■ **About this exercise**:
Which lines of the data below hold "quality"? Copy each of them.

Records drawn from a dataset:
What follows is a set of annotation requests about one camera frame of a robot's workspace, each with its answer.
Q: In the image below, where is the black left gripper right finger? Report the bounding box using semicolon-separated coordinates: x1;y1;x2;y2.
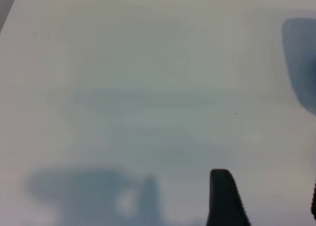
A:
310;180;316;216

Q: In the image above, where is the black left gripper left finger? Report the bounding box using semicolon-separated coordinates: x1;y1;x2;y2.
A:
206;168;252;226

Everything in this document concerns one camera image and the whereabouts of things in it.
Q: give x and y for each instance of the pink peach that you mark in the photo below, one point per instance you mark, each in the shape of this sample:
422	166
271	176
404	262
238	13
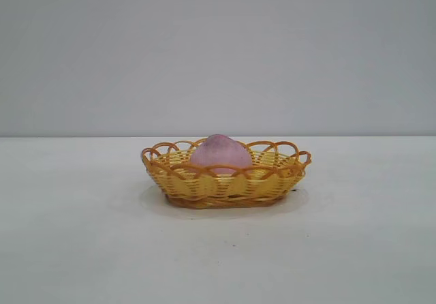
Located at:
221	157

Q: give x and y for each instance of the yellow woven wicker basket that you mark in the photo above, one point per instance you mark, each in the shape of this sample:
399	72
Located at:
225	191

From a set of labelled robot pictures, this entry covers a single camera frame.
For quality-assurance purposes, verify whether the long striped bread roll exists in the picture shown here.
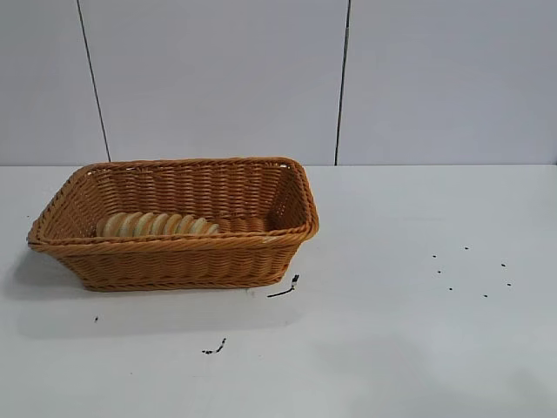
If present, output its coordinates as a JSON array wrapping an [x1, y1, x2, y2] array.
[[95, 211, 221, 239]]

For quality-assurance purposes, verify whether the brown woven wicker basket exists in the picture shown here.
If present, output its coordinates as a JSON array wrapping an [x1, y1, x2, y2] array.
[[26, 156, 321, 293]]

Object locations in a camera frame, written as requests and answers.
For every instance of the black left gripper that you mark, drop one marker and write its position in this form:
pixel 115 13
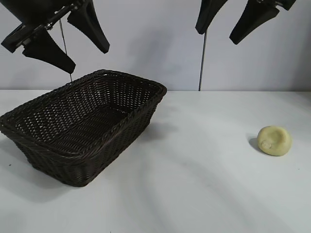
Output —
pixel 36 17

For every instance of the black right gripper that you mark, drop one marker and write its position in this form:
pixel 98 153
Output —
pixel 284 3

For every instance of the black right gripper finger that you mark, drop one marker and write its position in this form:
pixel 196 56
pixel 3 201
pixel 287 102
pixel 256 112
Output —
pixel 206 14

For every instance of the dark brown woven basket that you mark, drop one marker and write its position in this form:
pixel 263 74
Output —
pixel 80 150

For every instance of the pale yellow egg yolk pastry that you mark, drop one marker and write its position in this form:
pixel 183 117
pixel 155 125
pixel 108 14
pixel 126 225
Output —
pixel 275 140

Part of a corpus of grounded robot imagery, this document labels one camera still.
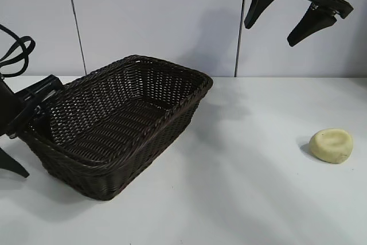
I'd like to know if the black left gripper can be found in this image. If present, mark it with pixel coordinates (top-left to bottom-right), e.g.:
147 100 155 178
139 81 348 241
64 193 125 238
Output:
0 74 67 178

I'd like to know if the dark brown wicker basket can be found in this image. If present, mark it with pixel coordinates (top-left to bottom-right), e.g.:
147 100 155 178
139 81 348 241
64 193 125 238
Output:
21 54 214 202

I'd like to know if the pale yellow egg yolk pastry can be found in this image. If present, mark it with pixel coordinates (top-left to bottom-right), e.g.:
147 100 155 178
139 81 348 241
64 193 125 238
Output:
309 128 354 163

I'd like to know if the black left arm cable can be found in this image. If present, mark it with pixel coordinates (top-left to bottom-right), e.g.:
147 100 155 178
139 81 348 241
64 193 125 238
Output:
0 24 37 79

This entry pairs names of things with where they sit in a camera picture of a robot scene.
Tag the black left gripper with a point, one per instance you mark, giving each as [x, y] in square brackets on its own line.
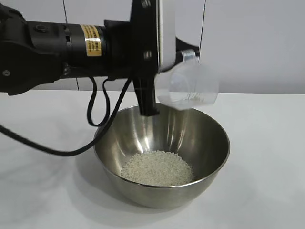
[133, 47]

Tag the clear plastic measuring cup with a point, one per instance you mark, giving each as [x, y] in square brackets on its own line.
[190, 78]

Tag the white rice grains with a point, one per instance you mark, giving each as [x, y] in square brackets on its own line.
[157, 169]

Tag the stainless steel mixing bowl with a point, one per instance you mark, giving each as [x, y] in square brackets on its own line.
[166, 198]

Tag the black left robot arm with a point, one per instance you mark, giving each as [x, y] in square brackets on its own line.
[47, 43]

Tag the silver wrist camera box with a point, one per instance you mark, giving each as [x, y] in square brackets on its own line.
[168, 35]

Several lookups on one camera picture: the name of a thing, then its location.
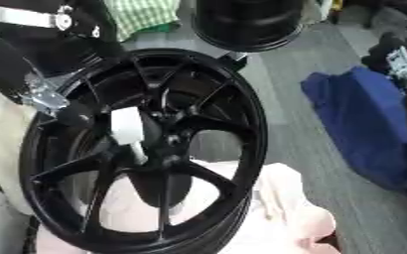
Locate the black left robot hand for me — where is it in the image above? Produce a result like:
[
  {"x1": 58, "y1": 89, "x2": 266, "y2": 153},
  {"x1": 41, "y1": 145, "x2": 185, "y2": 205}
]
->
[{"x1": 0, "y1": 0, "x2": 126, "y2": 129}]

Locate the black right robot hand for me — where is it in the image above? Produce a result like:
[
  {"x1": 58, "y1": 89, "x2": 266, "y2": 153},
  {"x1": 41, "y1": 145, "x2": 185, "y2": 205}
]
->
[{"x1": 359, "y1": 31, "x2": 407, "y2": 75}]

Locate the black spoked wheel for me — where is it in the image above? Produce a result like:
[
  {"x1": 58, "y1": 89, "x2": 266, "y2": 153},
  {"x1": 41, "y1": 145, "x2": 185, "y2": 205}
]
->
[{"x1": 17, "y1": 48, "x2": 270, "y2": 254}]

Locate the blue cloth bag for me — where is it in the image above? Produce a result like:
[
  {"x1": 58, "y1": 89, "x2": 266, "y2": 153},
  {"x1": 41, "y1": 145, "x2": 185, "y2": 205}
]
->
[{"x1": 299, "y1": 65, "x2": 407, "y2": 191}]

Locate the beige cloth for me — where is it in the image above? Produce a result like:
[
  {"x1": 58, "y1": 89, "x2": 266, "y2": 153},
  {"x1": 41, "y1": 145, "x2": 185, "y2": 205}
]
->
[{"x1": 0, "y1": 82, "x2": 43, "y2": 216}]

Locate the black round tyre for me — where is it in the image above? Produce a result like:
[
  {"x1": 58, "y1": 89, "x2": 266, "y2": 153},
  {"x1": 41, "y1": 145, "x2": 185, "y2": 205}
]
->
[{"x1": 191, "y1": 0, "x2": 308, "y2": 54}]

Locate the pale pink cloth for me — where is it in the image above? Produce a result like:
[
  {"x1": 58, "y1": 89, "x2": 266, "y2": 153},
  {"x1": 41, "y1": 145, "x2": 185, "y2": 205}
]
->
[{"x1": 35, "y1": 160, "x2": 339, "y2": 254}]

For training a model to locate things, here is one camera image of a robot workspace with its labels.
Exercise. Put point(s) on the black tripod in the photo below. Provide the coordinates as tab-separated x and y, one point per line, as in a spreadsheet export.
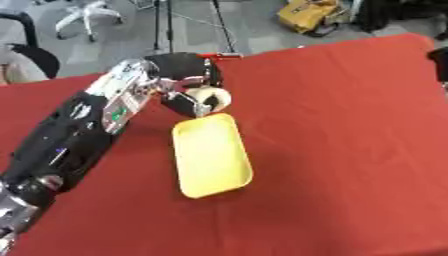
175	23

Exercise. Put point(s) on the black bag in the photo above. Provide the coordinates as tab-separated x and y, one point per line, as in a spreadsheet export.
396	13

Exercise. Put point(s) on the yellow bag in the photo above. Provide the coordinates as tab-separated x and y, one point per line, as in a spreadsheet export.
308	14

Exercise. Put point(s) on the white round soft toy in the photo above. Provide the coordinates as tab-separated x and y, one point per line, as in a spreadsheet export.
213	96

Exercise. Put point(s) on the black chair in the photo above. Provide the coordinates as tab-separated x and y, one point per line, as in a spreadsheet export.
29	43

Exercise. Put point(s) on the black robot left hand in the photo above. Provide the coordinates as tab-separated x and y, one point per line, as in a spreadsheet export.
184	71

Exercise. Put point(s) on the white office chair base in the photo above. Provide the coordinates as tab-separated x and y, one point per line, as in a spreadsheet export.
87	15

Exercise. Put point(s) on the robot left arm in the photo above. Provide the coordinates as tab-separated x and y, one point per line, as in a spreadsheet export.
70	133

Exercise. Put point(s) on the yellow plastic tray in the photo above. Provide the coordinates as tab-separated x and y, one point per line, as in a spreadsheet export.
211	156

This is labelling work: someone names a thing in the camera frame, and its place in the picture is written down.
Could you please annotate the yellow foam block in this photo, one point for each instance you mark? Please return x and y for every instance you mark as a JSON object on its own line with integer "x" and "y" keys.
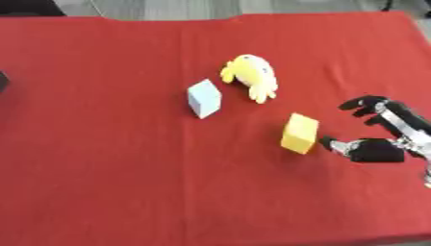
{"x": 299, "y": 133}

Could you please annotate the black chair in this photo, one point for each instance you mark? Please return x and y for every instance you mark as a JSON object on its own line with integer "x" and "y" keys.
{"x": 28, "y": 7}

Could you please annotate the black box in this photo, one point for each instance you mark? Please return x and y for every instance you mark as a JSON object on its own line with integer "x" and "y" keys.
{"x": 3, "y": 81}

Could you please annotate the pale blue foam block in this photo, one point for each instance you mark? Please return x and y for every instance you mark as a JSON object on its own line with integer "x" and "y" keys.
{"x": 204, "y": 98}

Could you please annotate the yellow soft toy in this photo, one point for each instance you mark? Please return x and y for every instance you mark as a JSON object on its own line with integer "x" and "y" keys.
{"x": 253, "y": 77}

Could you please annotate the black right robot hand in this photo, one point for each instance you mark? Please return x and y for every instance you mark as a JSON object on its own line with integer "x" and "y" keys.
{"x": 377, "y": 150}

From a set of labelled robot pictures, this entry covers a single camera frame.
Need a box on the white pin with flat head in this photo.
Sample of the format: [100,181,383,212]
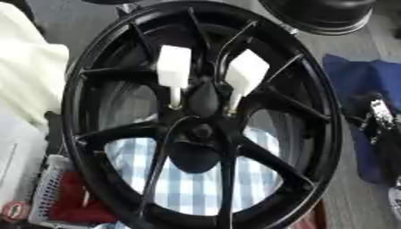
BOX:
[222,48,273,116]
[155,44,194,110]

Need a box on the black spoked wheel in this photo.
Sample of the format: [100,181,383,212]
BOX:
[59,1,345,229]

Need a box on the black round wheel rim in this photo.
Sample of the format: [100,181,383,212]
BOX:
[257,0,378,37]

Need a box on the red cloth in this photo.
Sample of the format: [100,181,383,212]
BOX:
[48,171,119,224]

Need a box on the blue fabric bag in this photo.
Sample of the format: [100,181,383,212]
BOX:
[320,53,401,184]

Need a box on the white plastic mesh basket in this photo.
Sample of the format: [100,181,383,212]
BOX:
[26,154,115,229]

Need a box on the cream fabric bundle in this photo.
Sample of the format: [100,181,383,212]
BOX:
[0,1,71,127]

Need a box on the red and white round tape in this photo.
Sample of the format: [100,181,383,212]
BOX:
[0,199,31,224]

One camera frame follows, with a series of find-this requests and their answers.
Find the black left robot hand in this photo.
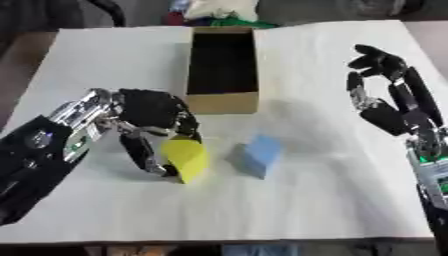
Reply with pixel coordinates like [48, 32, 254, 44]
[108, 87, 205, 178]

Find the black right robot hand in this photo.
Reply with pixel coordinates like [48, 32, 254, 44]
[344, 43, 445, 137]

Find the yellow block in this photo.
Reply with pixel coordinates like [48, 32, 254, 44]
[159, 134, 210, 185]

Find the tan cardboard box black inside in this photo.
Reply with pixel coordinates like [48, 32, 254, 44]
[183, 26, 261, 115]

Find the blue block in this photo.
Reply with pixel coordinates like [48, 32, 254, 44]
[224, 134, 284, 180]

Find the white bag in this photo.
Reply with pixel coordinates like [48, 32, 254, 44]
[183, 0, 261, 22]

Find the green cloth item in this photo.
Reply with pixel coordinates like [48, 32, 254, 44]
[208, 17, 279, 29]

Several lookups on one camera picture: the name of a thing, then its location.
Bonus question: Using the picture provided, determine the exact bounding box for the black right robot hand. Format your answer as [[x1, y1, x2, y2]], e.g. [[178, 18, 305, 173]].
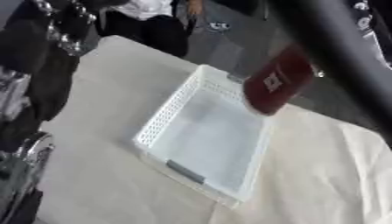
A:
[[263, 0, 392, 136]]

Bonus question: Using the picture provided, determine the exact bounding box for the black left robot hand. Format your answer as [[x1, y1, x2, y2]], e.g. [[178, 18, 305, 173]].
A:
[[0, 0, 100, 153]]

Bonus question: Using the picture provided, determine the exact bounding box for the red packet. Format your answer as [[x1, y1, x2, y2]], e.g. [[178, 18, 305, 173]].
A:
[[241, 43, 316, 116]]

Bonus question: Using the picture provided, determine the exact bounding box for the white perforated plastic basket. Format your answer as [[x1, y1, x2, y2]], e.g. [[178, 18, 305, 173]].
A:
[[131, 64, 276, 210]]

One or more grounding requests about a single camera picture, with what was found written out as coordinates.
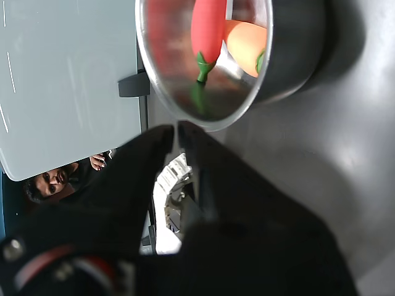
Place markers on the red toy chilli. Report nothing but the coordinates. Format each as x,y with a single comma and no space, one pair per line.
206,31

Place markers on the person's hand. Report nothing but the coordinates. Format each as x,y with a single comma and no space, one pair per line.
98,161

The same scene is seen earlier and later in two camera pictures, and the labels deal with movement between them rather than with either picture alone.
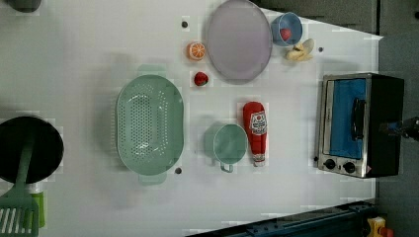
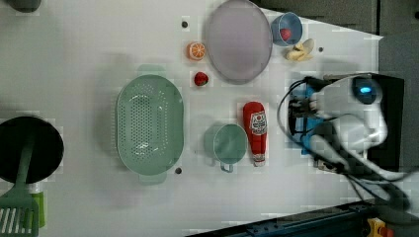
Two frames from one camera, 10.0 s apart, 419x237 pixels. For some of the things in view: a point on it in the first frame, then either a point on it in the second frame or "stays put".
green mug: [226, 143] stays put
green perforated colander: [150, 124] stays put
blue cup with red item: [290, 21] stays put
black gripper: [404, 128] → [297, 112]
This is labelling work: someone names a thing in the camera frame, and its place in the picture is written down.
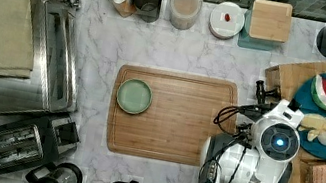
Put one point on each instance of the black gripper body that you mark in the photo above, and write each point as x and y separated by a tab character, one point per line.
262	94

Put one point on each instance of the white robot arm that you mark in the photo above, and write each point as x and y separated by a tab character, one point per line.
260	152

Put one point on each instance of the plush peeled banana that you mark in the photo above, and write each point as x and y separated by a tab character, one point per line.
315	126

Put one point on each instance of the teal canister with wooden lid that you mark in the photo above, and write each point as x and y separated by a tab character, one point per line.
267	25

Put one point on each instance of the white lidded container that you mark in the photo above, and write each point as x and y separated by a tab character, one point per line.
226	20

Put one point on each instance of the large wooden cutting board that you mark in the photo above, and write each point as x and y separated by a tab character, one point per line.
177	122

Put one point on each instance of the clear cereal jar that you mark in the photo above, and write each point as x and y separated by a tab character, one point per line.
184	13

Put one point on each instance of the green ceramic bowl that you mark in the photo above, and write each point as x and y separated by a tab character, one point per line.
134	96

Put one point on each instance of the dark empty glass jar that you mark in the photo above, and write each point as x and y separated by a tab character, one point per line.
148	10

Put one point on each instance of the silver toaster oven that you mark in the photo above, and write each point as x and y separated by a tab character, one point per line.
52	86

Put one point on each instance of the black coffee grinder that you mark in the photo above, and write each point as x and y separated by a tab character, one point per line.
51	173

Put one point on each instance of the black silver toaster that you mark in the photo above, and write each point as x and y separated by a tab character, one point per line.
36	141

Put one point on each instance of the beige folded towel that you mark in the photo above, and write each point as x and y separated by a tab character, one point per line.
16	42

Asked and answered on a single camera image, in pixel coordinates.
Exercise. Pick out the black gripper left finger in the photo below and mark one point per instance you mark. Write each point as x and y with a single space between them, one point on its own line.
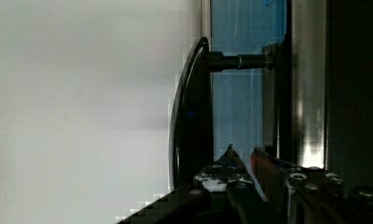
227 169

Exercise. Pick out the black toaster oven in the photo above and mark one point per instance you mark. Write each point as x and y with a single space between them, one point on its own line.
331 83

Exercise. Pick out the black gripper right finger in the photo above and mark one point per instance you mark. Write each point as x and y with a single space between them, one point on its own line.
270 172

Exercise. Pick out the black oven door handle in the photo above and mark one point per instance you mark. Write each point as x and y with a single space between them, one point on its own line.
191 139

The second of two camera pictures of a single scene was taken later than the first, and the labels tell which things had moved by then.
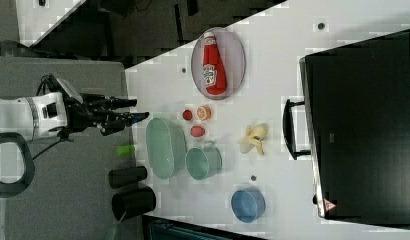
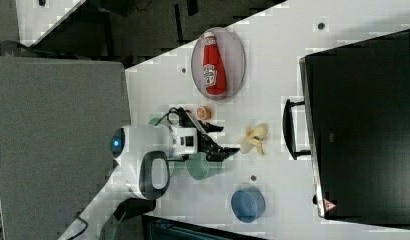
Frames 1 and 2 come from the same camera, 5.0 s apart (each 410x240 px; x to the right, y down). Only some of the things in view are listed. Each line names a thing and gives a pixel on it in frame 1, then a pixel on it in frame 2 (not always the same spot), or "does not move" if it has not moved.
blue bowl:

■ **Output of the task**:
For quality-assurance purposes, verify whether the long striped bread roll exists in the picture shown here.
For quality-assurance purposes, verify whether the brown woven wicker basket exists in the picture shown here.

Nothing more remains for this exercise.